Nach einer kleineren Einarbeitungszeit erhältst du sehr gute Ergebnisse.

Grüße

Philip


----------



## Gladiator6 (12. Februar 2006)

Also wie ich so runde Objekte schön nachzeichnen kann, mit dem Pfadwerkzeug, weiss ich! Mein Problem ist, dass ich ja nachher eine Auswahl bekomme, dass heisst, ich muss den Pfad schliessen.
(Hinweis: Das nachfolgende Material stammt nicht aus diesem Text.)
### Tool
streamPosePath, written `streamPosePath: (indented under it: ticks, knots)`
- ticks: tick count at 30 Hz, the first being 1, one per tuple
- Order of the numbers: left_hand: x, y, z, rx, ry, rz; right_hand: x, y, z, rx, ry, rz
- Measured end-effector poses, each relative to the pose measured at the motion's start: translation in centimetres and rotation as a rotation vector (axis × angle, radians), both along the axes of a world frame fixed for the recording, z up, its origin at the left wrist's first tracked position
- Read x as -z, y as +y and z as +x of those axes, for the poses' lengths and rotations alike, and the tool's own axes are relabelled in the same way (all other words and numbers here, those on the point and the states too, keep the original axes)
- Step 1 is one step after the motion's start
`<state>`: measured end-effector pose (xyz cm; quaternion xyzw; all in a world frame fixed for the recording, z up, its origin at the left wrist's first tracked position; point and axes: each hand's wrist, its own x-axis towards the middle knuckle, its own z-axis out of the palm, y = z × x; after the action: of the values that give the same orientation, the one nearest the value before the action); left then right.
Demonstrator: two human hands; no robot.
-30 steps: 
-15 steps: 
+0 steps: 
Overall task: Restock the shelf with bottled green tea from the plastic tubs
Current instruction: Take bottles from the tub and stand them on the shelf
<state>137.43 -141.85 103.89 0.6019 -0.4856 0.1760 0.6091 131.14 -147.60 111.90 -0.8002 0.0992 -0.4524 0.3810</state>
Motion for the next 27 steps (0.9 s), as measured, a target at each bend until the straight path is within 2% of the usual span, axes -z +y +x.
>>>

Nun möchte ich das ja aber nicht!

hab mal Pfadwerkzeug in die Foren Suche eingegeben, bin aber auf die Schnelle auf kein Tutorial gestossen!


----------



## hotschen (12. Februar 2006)

-wähle die Pinselgröße passend zur Breite des Flusses
-erstelle deinen Pfad entlang des Flußlaufes
-wechsle in den Maskierungsmodus (Q)
-rechte MT--> Pfadkontur füllen -->pinsel
-abermals 'Q' drücken, ggf. Auswahl invertieren und du hast deinen Fluß als Auswahl, den du nun nach belieben bearbeiten kannst.


----------



## Gladiator6 (12. Februar 2006)

Wusst ichs doch, dass es irgend wie geht! Genau nach dem hab ich gesucht! Vielen Dank!!

Edit:

Ich habe das Gefühl, dass die so erstellten Linien ein wenig verpixelt sind! Woran kann das liegen?


----------



## holzoepfael (13. Februar 2006)

Bin kein Vektorspezialist, doch meiner Meinung nach liegt das an PS. Wenn ich einen Pfad mit dem Pinsel fülle, ist es oft relativ unschön verpixelt. Da habe ich mit Freehand die besseren "Erfahrungen" gemacht, bin mich dort aber erst seit kurzem am einarbeiten....

Mfg holzoepfael


----------



## hotschen (13. Februar 2006)

Ich vermute mal, du hast die Pfadkontur mit dem Buntstift gefüllt? Nimm mal den Pinsel oder stell eine weichere Kante beim Buntstift ein.


----------